• WHAT IS EXPECTED:
Please retype the data in full and exactly; the pictures are not part of the copy.

• DATASET EXCERPT:
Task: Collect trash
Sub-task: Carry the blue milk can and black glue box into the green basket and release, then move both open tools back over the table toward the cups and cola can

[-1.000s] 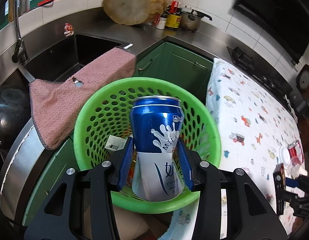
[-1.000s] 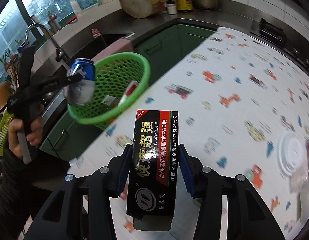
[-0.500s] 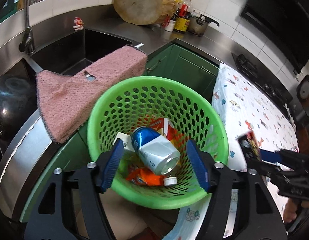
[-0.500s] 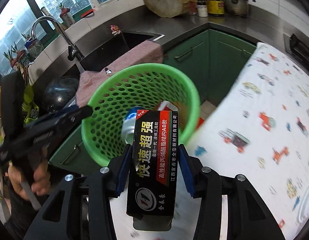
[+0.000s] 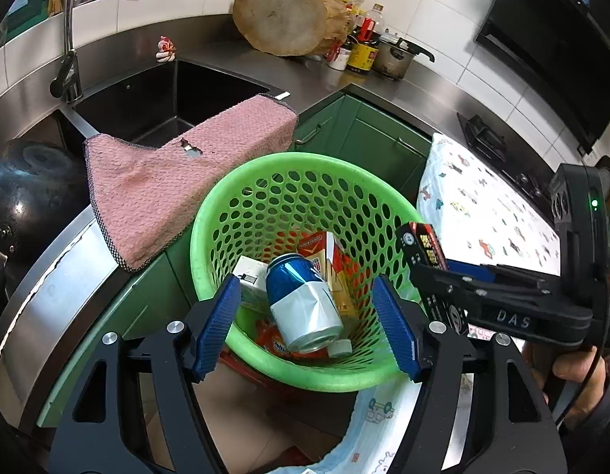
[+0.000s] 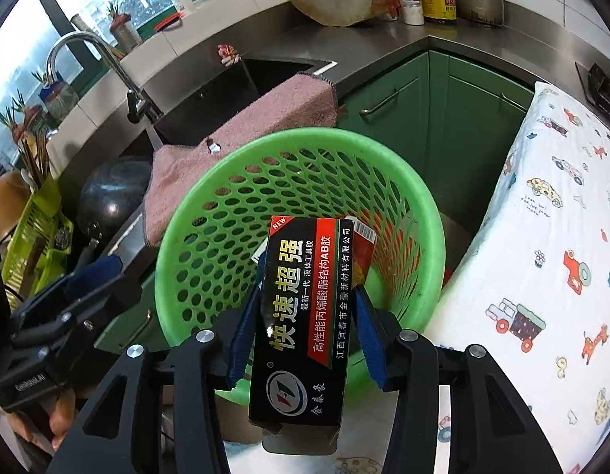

• FINISHED TASK:
Task: Collect trash
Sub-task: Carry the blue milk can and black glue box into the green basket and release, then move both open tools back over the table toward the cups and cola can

[-1.000s] 
[-1.000s] 
[-0.500s] 
[-0.500s] 
[+0.000s] 
[+0.000s] 

This output completes the exercise.